In your analysis, there is often an awareness of the presence, on the net, of a models of communication that are outdated, that find it hard to adapt to the medium, like when in the “Corriere“ on 6th March you wrote a post on the M5S (5 Star Movement).
“The Movement communicates on the Internet through a blog and a site that’s 12 years old, but it avoids the types of interaction described as “web 2.0”.
“In my opinion the problem is that we are still at the beginning of a revolution that is definitely fascinating but is also very hard because we are in a phase of total transition and so we still can’t manage to free ourselves from the so-called “old”, which prevents us from moving on, without any baggage, towards the “new”. I also like to emphasise that it isn’t necessary, however, to be champions of a radical pursuit of the new: there are, for journalism in particular, a lot of things to save from the past. Because it is true that new technologies offer us a number of opportunities and possibilities for the profession but after that the values and contents of it are still the same as they were ten or a hundred years ago. We are in a period in which the old and the new continue to live together but not in the harmony that I hope they will manage to achieve in a few years. Not, as still often happens now, unfortunately, by sharing the more negative sides.”

Newspapers are in crisis. A crisis that is endemic nowadays and that was born shortly after the advent of the Internet. It has been said, by many, that “newspapers are in crisis, journalism has never been healthier…”

“It’s clear that one journalistic model is in crisis, not “journalism” itself. If there has ever been a comparable period, in terms of the wealth of opportunities and possibilities, I think it might be the invention of printing and Gutenberg’s movable type. What is in crisis is a model of economic sustainability, and of the organisation of work, which is now disintegrating as it is not capable of tackling the changes the period requires.”

With digital, new “forms” of contents have been born: native advertising, brand journalism, entrepreneurial journalism, these are some of the labels that identify it. How is journalism changing and what problems might arise?

“Native advertising is clearly a type of content that has something to do with advertising. The mastheads that have launched and are experimenting with these new routes, such as BuzzFeed, The Verge, but also the Wall Street Journal seems to me to be tackling this type of content, I don’t think they are so far from our public relations departments that often cause bellyache in “traditional” newsrooms. If you are honest with the reader about what he or she is reading, everything’s OK. The most important thing is not to make the reader believe that you are producing journalism when you aren’t, when you are discussing a product, you are telling a story with relation to a brand, a product, a label. This is communication, information, if you want, but it isn’t journalism. A newspaper can be made up of a lot of contents and a piece that comes from a brand or an advertisement can sit very well side by side with an investigative report in the strict sense, if it’s these particular articles that make it possible for the newspaper to have economic sustainability.

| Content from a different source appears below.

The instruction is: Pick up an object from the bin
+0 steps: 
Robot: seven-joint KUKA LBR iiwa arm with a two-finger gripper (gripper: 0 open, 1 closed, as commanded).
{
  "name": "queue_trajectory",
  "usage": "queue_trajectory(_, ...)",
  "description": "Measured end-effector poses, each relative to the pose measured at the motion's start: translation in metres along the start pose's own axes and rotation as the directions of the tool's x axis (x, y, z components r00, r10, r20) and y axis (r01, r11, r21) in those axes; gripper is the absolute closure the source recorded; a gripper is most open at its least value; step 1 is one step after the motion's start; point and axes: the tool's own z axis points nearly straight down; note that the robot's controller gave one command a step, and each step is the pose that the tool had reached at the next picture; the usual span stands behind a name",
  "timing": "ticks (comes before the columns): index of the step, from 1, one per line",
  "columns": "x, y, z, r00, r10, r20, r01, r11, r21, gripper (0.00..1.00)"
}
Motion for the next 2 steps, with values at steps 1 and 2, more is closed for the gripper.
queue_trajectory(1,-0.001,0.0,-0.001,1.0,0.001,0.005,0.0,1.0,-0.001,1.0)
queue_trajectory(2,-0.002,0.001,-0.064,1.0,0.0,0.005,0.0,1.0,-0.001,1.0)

Without money you can’t do investigative reporting…”
Is there a successful business model in journalism?
“I am curious to see what Jeff Bezos will do at the Washington Post, because it there is anyone capable of surprising us in terms of a possible business model it’s him. It’s clear that newspapers can no longer be as we have known them up to now in terms of numbers, sizes, contents produced. Advertising certainly cannot be “the” business model.”